Decorator (add behavior to a function or object without changing its code)

When to use

  • You want to add cross-cutting behavior—metrics, logging, tracing, caching, auth checks—around existing calls.
  • You need to toggle features per function or per call site without editing the function body.
  • You prefer composition over inheritance for small, orthogonal concerns.

Avoid when a single helper call inside the function is enough, or when behavior belongs in a separate layer (e.g., Proxy around an object).

Diagram (text)

Caller ──> [decorated] load_to_warehouse(...)
              ▲
     metrics decorator wraps the function
     (start timer → call → emit status/latency)

Python example (≤40 lines, type-hinted)

Concrete case: time a pipeline step and emit success/error with tags.

from __future__ import annotations
from typing import Callable, TypeVar, ParamSpec, Mapping
from functools import wraps
import time

P = ParamSpec("P"); T = TypeVar("T")
Sink = Callable[[str, float, Mapping[str, str]], None]

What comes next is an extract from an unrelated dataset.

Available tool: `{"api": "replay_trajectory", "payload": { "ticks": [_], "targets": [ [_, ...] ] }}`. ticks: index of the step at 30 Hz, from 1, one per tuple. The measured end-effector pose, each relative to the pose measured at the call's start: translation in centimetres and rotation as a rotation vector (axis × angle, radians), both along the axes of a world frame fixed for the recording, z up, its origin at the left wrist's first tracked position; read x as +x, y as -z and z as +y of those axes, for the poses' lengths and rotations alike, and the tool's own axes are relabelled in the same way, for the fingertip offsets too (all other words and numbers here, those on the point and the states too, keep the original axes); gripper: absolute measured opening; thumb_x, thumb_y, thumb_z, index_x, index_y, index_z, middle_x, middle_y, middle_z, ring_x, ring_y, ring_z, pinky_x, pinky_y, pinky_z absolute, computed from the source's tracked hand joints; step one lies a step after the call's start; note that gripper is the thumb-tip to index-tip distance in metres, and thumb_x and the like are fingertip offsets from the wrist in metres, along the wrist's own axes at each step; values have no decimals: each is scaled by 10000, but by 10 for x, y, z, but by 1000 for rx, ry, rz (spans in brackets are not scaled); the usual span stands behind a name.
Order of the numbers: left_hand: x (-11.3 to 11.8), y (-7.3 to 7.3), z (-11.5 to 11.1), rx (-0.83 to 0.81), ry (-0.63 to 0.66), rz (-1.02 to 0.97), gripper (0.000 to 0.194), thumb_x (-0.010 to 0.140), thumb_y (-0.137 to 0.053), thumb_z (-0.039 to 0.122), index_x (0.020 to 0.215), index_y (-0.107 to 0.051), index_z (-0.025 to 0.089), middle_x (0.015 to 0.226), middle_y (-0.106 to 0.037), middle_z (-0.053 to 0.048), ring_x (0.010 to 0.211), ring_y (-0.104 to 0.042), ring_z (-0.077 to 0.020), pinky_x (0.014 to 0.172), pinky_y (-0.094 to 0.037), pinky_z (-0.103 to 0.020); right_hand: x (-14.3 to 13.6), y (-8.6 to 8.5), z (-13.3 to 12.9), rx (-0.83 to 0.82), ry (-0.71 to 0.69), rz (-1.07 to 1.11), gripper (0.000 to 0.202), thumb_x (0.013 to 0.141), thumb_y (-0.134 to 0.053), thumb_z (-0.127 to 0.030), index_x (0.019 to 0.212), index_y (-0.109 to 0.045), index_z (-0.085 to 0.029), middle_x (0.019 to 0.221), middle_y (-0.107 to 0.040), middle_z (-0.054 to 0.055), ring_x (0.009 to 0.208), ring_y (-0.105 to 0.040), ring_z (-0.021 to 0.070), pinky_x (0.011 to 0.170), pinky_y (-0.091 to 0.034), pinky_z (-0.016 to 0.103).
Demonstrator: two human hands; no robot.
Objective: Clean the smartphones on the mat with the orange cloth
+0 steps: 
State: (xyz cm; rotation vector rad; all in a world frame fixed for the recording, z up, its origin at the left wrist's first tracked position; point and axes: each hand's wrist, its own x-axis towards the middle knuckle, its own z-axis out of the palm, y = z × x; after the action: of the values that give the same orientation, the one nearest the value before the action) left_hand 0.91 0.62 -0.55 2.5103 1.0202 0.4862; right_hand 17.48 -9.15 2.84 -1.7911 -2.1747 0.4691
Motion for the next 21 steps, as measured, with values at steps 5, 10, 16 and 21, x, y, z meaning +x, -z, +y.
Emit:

def metrics(name: str, sink: Sink, **base_tags: str) -> Callable[[Callable[P, T]], Callable[P, T]]:
    def deco(fn: Callable[P, T]) -> Callable[P, T]:
        @wraps(fn)
        def wrapper(*args: P.args, **kwargs: P.kwargs) -> T:
            t0 = time.time()
            try:
                result = fn(*args, **kwargs)
                sink(name, time.time() - t0, {**base_tags, "status": "ok"})
                return result
            except Exception:
                sink(name, time.time() - t0, {**base_tags, "status": "error"})
                raise
        return wrapper
    return deco

# Example: decorate a loader step
def load_to_warehouse(rows: int) -> int:
    if rows <= 0: raise ValueError("no data")
    return rows

events: list[tuple[str, float, dict[str, str]]] = []
@metrics("load", lambda n, d, t: events.append((n, d, dict(t))), target="snowflake")
def safe_load(rows: int) -> int:
    return load_to_warehouse(rows)

Tiny pytest (cements it)

def test_metrics_decorator_records_ok_and_error():
    events.clear()
    assert safe_load(5) == 5
    assert events[-1][0] == "load" and events[-1][2]["status"] == "ok"
    try: safe_load(0)
    except ValueError: pass
    assert events[-1][2]["status"] == "error" and events[-1][2]["target"] == "snowflake"

Trade-offs & pitfalls

  • Pros: Zero changes to core logic; reusable; stackable (e.g., @metrics then @retry); great for A/B enabling.
  • Cons: Layers can hide flow; debugging stack traces can be noisier.
  • Pitfalls:
    • Forgetting @wraps(fn) → breaks name, docstring, and signature for tools.
    • Not handling async functions—sync wrapper won’t await; write an async version when needed.
    • Decorating methods that expect self—works fine, but mind order when stacking decorators.
    • Swallowing exceptions—emit metrics but re-raise.

Pythonic alternatives

  • GoF Decorator (object wrapper): wrap objects to add features at the same interface (very close to Proxy).
  • Context managers for scoped timing/logging: with timed("load"): ....
  • functools.lru_cache / cachetools for pure caching; clearer than a custom decorator.
  • Middleware at service boundaries (FastAPI/ASGI) for request-level concerns instead of per-function.

Mini exercise

Write an async version: async_metrics(...) that detects/awaits coroutine functions and emits the same events. Add a test decorating an async def step() that raises once and succeeds once.

Checks (quick checklist)

  • Use @wraps to preserve metadata/signature.
  • Keep the decorator small and orthogonal (no business logic).
  • Don’t swallow errors; re-raise after side effects.
  • Consider async and method cases if applicable.
  • Tests verify both success and failure paths, and that tags are emitted.